A UK Oil and Gas Authority report yesterday said “proven and probable” reserves of 5.7billion barrels could safeguard jobs for “20 years or more”.
But maximising the amount of recoverable oil from the North Sea and the rest of the UK Continental Shelf needs greater investment – and a higher oil price, the report claims.
The OGA report added: “The current best estimate of remaining recoverable hydrocarbon resources from the UKCS is in the range 10 to 20billion barrels.”
The call for more investment in an industry that has seen more than 200,000 jobs axed globally was echoed by offshore union leader Jake Molloy.

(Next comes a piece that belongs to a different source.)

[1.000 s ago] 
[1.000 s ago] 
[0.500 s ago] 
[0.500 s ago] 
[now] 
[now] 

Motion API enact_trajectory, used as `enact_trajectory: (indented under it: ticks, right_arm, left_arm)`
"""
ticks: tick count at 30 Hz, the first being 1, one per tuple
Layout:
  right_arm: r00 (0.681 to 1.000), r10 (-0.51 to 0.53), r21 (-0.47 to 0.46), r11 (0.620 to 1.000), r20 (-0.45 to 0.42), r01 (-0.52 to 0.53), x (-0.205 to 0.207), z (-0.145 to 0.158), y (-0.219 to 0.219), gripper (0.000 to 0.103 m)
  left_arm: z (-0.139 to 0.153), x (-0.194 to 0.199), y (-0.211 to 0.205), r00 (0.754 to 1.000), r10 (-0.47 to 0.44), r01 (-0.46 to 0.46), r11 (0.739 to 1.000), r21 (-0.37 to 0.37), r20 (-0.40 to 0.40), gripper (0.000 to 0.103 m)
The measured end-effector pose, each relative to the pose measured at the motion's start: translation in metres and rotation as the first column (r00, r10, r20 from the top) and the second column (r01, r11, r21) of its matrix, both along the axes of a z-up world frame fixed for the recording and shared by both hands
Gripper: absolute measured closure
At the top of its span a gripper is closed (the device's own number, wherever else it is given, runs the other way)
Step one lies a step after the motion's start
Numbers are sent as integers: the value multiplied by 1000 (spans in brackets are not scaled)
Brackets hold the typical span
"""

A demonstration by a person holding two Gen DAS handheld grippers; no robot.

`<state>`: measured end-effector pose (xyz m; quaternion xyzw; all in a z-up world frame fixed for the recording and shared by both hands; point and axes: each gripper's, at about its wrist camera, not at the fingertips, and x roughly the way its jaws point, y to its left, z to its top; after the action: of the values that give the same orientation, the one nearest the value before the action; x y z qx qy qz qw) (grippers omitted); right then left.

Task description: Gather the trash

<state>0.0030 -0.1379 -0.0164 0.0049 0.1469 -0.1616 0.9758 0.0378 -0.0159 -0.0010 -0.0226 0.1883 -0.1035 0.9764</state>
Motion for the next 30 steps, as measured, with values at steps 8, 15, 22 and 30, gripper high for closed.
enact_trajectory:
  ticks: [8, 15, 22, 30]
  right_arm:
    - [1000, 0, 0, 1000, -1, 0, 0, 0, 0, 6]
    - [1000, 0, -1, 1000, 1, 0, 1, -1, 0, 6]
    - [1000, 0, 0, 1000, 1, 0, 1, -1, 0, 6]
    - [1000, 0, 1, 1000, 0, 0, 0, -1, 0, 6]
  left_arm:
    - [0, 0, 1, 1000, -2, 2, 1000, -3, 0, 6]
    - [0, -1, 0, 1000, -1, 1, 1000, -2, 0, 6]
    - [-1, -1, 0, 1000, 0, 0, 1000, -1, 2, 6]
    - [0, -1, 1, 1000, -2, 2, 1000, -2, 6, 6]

Molloy, Aberdeen-based regional offshore organiser of the RMT trade union, said: “The report, like so many others, paints a very optimistic picture and this is encouraging for the many thousands working across the sector.”
But he warned the report’s “critical” message was the need for investment to avoid “a rapid decline across the sector and early decommissioning, leaving a chunk of the remaining reserves untapped”.
He said: “If there is no investment in the sector then ‘maximising economic recovery’ is unattainable.”
The Aberdeen-based OGA’s current estimate of available resources range from 1.9billion to 9.2billion.